Dade High is participating in Farm to School with a broader scope than the middle school, with a brand-new agricultural science department and its cafeteria designated a Farm to School test kitchen.
Ingle bragged on DCH's sports teams, band--it will be performing in Chicago this year--chorus--Universal Studios in December--and individual students who had distinguished themselves lately.
The high school principal also had sheets of test scores and percentages to display: DCS's overall rating was 72.9, a 5.3 increase over last year, he said. The graduation rate from 2015 was 86.7 percent, with 50 percent of graduates judged college-ready, but that's better than it was in the past, said Ingle's. Of 2014 graduates, the latest data available, 64 percent were enrolled in post-secondary education such as college or vocational training, he said.
Next month, said Dade Schools Superintendent Dr. Jan Harris, the two county's two elementary school principals will have their place in the limelight.
Associate Superintendent Billy Hooker next gave a rundown of ongoing physical improvements to the system's schools. He said the canopy so long under construction at Davis School was finished and looking good. "I think it even adds to the aesthetics of that building, he said.
Hooker also spoke of the eventual need to renovate the 75-year-old rock portion of Davis, which he assured the board he knew was a local icon. "We're not thinking about knocking down the old rock building," he said. To replace it would cost $2.1 million, he said, but to gut it and replace the insides--the favored option--would run the system about $1.5 million.

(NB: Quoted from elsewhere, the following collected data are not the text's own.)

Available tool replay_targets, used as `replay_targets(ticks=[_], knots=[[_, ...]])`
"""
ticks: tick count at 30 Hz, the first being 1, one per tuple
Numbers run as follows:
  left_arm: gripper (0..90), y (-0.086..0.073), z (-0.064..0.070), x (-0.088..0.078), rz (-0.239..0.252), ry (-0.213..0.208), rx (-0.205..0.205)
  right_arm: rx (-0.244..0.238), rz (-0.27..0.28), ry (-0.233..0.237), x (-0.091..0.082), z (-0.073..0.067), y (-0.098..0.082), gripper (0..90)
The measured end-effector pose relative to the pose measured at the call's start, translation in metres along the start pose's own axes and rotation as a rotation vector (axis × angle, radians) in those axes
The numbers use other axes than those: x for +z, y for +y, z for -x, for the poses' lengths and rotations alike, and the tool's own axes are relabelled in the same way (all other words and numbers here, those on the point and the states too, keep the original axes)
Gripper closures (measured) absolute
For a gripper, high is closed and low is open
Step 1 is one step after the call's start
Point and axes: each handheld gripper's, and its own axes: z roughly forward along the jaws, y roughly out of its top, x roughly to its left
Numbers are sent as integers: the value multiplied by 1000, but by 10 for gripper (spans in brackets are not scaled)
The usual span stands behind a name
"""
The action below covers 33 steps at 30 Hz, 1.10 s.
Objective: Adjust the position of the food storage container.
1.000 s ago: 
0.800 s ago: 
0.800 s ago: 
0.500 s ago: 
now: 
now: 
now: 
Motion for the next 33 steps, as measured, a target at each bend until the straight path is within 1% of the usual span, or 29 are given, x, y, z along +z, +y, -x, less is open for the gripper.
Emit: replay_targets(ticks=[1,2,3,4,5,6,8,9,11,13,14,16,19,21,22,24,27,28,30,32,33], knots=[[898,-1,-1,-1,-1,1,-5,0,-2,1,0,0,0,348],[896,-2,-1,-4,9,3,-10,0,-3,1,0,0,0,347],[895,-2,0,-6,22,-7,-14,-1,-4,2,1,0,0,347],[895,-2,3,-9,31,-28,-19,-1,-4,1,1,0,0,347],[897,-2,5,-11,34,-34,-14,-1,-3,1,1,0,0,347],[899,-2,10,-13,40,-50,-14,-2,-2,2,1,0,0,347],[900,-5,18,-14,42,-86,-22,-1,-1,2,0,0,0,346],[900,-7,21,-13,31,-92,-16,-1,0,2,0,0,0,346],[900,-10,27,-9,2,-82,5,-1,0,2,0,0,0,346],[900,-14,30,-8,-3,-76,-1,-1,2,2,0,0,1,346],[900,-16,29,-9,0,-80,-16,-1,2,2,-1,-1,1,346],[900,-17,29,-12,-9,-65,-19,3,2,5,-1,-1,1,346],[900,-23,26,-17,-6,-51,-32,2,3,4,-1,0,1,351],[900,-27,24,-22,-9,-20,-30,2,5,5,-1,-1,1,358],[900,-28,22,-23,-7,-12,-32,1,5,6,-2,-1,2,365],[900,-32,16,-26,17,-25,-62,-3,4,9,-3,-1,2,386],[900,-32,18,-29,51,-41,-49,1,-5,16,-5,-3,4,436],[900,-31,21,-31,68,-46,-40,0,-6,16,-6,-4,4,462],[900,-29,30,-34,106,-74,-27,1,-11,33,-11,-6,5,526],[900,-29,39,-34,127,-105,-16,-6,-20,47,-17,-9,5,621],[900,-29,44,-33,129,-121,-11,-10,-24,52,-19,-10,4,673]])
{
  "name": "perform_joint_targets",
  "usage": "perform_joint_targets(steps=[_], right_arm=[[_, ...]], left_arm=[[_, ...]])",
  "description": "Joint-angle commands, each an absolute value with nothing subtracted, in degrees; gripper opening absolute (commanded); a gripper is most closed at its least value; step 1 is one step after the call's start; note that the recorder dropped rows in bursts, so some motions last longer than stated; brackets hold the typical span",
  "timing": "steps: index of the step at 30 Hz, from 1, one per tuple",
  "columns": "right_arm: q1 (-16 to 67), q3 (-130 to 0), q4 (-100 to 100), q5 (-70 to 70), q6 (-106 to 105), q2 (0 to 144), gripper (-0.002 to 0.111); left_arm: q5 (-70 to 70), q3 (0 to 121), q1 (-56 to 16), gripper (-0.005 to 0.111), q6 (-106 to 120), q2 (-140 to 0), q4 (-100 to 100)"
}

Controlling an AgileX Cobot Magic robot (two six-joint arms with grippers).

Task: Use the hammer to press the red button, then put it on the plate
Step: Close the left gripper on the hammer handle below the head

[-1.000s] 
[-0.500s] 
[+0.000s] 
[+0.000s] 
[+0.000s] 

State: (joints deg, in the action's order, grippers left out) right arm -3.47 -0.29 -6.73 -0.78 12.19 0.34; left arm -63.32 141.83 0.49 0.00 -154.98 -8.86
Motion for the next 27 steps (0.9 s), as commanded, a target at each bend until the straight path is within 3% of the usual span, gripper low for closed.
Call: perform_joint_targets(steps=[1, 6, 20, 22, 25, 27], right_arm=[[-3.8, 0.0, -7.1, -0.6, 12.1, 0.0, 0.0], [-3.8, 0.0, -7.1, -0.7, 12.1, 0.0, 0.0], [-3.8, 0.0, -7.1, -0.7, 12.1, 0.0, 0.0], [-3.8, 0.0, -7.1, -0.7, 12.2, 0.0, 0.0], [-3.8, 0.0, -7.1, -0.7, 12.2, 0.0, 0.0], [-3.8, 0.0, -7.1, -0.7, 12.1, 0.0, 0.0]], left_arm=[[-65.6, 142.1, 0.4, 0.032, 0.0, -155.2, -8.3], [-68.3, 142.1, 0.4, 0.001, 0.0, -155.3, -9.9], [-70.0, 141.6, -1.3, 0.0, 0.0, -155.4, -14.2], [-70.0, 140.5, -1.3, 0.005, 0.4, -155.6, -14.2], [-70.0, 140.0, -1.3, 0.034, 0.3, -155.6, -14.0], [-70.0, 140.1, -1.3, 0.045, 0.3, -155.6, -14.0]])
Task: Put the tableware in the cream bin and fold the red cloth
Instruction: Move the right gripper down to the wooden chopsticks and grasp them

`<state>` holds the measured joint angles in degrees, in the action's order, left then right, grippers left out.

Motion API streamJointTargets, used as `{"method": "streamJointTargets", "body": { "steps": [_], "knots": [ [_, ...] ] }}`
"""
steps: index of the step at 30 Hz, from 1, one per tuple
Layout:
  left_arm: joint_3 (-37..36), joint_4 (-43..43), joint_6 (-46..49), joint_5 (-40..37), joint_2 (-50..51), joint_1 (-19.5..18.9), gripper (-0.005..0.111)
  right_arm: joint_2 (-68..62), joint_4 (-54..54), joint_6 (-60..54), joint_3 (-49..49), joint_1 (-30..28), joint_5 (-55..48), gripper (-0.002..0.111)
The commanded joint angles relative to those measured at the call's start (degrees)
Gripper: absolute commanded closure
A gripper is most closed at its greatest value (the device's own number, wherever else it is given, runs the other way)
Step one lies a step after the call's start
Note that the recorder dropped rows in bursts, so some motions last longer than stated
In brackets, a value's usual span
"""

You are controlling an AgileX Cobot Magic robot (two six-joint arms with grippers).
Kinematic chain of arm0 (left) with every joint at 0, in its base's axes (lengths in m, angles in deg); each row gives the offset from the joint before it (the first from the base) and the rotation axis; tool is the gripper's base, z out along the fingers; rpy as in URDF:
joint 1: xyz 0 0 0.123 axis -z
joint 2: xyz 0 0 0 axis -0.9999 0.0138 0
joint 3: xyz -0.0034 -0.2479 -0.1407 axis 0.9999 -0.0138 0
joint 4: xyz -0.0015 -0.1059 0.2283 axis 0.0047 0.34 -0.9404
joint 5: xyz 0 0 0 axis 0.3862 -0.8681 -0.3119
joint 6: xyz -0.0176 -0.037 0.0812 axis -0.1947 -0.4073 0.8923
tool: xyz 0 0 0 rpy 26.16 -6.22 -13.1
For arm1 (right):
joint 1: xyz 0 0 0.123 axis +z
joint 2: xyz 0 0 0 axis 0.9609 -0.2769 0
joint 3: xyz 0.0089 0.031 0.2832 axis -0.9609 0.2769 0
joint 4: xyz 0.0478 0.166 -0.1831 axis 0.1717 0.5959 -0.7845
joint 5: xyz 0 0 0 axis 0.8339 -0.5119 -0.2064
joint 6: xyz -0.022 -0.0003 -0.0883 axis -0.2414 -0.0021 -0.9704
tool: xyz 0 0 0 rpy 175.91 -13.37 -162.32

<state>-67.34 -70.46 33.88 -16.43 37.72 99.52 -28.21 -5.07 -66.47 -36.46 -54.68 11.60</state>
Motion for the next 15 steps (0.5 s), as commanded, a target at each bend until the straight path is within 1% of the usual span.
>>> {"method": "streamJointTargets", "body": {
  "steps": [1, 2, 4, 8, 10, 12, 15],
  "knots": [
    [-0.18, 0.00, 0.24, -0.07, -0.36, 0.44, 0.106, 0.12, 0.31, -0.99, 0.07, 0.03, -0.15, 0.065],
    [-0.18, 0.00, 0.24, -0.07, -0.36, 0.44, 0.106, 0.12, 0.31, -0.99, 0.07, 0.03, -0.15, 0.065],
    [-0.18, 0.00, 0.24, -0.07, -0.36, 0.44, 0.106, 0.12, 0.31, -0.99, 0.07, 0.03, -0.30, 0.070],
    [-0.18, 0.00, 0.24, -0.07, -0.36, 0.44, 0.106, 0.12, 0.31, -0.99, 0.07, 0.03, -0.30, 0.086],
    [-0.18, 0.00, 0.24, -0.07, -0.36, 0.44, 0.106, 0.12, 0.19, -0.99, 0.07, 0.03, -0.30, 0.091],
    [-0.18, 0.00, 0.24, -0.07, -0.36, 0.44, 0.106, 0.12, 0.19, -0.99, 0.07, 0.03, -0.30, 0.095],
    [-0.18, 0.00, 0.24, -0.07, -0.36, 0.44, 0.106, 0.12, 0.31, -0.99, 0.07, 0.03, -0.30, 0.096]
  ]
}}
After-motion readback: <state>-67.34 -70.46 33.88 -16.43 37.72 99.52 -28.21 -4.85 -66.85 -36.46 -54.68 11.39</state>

Hooker said something eventually needs to be done about the acoustics at the Dade Elementary lower gym, where the noise is so bothersome students can't hear the lesson being taught.
Hooker turned the podium over to architect Ken Cress for an update on design work for
the planned new running track at Dade Middle.
Cress explained that the track had to be kept at an average grade of 5 percent and that planners tried not to go over a maximum of 8 percent. The goal is to provide a two-mile course for middle school meet and a three-mile for high school. The course will require removing some trees and it must cross the school driveway in two places, though these entrances could be gated during meets.
"What we're trying to do is keep it simple as far as the number of laps," he said.
Simple? Everyone had an opinion or a question, lending an unusual amount of life to a board whose members generally adhere to strict institutional rules forbidding them to react to, acknowledge or even visibly register input by the public. Board members Johnny Warren, Jennifer Hartline and David Powell all weighed in, as did Bob Wood,board member-elect, and Principal Griffin.
After the regular meeting, the board withdrew to an executive, or closed-door, session to discuss personnel, and reconvened to announce and approve the following moves:
Hiring Donna Moreland for school nutrition manager, Christina Hamlett as paraprofessional, Carol Lyn Gann Morris as teacher, and David Thompson and Brenda Kay Johnson as custodians;
Accepting as substitute teachers Lisa Arnold, Luke Bradford, Christina Burr, Christy Gilbert Davison, Christy Lynn Espy, Linda Jeffcoats, Christy Madewell, Ronald G. Rench and Matt Wheeler;
Accepting as cafeteria substitutes Debbie Bruce, Regina Cuzzort, Yuteva Mashburn and India White;
Accepting the transfer request of Alan Leverett;
Naming as lay coach Michael Kay;
And allowing Head Coach James Emmett, Assistant Coach David Lyons and Assistant Coach Buddy Durham to share the DMS boys' basketball supplement three ways.
Dr. Harris reminded the board and public that the holiday season will push the last two regular monthly B of E meetings of 2016 out of their accustomed time slot on the third Monday of the month. Instead they will take place on Nov. 14 and Dec. 12, both as usual at 6 p.m. in the Board of Education office on Tradition Drive.